**Task prompt**
Copy, in full, each line of the material that holds the word "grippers".

**Raw data**
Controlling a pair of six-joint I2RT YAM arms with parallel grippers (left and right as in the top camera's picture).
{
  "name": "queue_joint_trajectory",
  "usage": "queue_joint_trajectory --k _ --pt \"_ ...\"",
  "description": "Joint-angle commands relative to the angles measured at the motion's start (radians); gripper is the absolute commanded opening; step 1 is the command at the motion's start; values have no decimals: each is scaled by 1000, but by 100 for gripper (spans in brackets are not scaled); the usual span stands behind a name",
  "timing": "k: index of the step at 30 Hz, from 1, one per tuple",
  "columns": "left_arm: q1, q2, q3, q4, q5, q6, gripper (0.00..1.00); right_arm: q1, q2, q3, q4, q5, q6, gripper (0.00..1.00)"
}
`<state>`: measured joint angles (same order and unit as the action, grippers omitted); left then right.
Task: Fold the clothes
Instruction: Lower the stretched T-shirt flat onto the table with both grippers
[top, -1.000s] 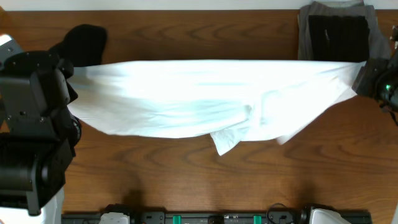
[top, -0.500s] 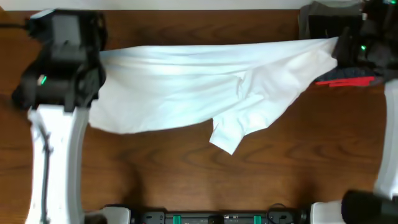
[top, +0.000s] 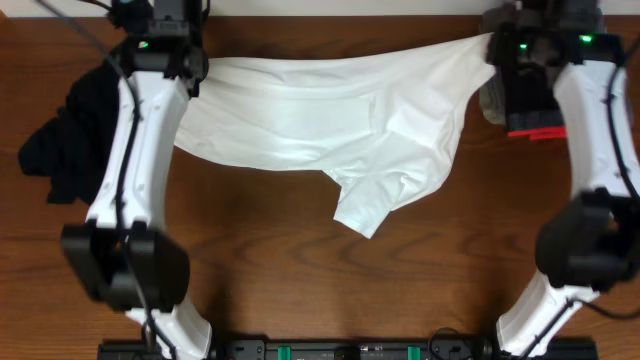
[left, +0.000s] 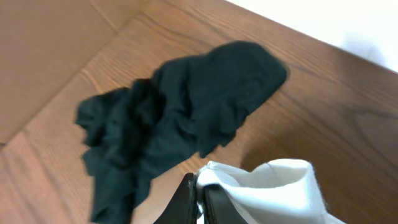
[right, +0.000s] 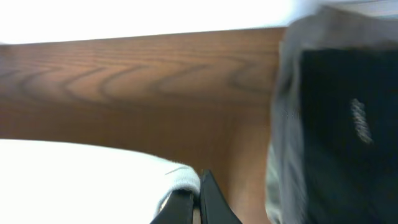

**Response to the exercise**
Controlling a pair of six-joint I2RT YAM arms with parallel grippers (left and right as in the top camera's picture).
`<state>`: measured joint angles (same order and unit as the action, grippers omitted); left then right.
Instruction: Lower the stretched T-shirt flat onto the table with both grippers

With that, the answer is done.